## TASK
Transcribe the listing word for word.

## COLLECTED DATA
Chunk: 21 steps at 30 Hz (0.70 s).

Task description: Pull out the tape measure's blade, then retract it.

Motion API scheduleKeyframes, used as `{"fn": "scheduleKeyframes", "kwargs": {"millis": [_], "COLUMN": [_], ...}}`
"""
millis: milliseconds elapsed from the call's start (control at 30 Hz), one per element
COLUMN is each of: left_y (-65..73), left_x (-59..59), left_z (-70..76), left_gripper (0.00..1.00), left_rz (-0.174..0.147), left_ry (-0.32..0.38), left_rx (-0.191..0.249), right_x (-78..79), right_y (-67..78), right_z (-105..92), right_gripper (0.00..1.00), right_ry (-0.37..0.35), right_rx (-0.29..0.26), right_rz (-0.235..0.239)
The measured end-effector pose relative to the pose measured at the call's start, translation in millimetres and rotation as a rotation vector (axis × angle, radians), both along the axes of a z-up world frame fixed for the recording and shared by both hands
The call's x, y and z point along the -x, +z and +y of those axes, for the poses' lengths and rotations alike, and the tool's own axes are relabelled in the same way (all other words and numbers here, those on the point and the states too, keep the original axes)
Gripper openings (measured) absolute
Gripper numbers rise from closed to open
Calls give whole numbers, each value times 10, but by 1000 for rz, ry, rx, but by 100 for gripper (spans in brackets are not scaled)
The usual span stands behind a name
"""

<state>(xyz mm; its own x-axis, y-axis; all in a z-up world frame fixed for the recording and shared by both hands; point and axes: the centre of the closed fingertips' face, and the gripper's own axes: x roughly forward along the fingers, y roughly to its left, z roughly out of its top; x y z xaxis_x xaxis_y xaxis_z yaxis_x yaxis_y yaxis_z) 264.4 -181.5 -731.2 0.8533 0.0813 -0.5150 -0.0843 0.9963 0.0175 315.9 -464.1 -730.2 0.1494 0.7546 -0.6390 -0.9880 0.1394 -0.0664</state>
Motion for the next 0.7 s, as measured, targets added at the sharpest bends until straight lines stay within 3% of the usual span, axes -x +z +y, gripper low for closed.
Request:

## RESULT OF THIS EXERCISE
Chunk: 21 steps at 30 Hz (0.70 s).

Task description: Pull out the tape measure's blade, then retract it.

Motion API scheduleKeyframes, used as `{"fn": "scheduleKeyframes", "kwargs": {"millis": [_], "COLUMN": [_], ...}}`
"""
millis: milliseconds elapsed from the call's start (control at 30 Hz), one per element
COLUMN is each of: left_y (-65..73), left_x (-59..59), left_z (-70..76), left_gripper (0.00..1.00), left_rz (-0.174..0.147), left_ry (-0.32..0.38), left_rx (-0.191..0.249), right_x (-78..79), right_y (-67..78), right_z (-105..92), right_gripper (0.00..1.00), right_ry (-0.37..0.35), right_rx (-0.29..0.26), right_rz (-0.235..0.239)
The measured end-effector pose relative to the pose measured at the call's start, translation in millimetres and rotation as a rotation vector (axis × angle, radians), both along the axes of a z-up world frame fixed for the recording and shared by both hands
The call's x, y and z point along the -x, +z and +y of those axes, for the poses' lengths and rotations alike, and the tool's own axes are relabelled in the same way (all other words and numbers here, those on the point and the states too, keep the original axes)
Gripper openings (measured) absolute
Gripper numbers rise from closed to open
Calls give whole numbers, each value times 10, but by 1000 for rz, ry, rx, but by 100 for gripper (spans in brackets are not scaled)
The usual span stands behind a name
"""

<state>(xyz mm; its own x-axis, y-axis; all in a z-up world frame fixed for the recording and shared by both hands; point and axes: the centre of the closed fingertips' face, and the gripper's own axes: x roughly forward along the fingers, y roughly to its left, z roughly out of its top; x y z xaxis_x xaxis_y xaxis_z yaxis_x yaxis_y yaxis_z) 264.4 -181.5 -731.2 0.8533 0.0813 -0.5150 -0.0843 0.9963 0.0175 315.9 -464.1 -730.2 0.1494 0.7546 -0.6390 -0.9880 0.1394 -0.0664</state>
Motion for the next 0.7 s, as measured, targets added at the sharpest bends until straight lines stay within 3% of the usual span, axes -x +z +y, gripper low for closed.
Request:

This finishes the exercise.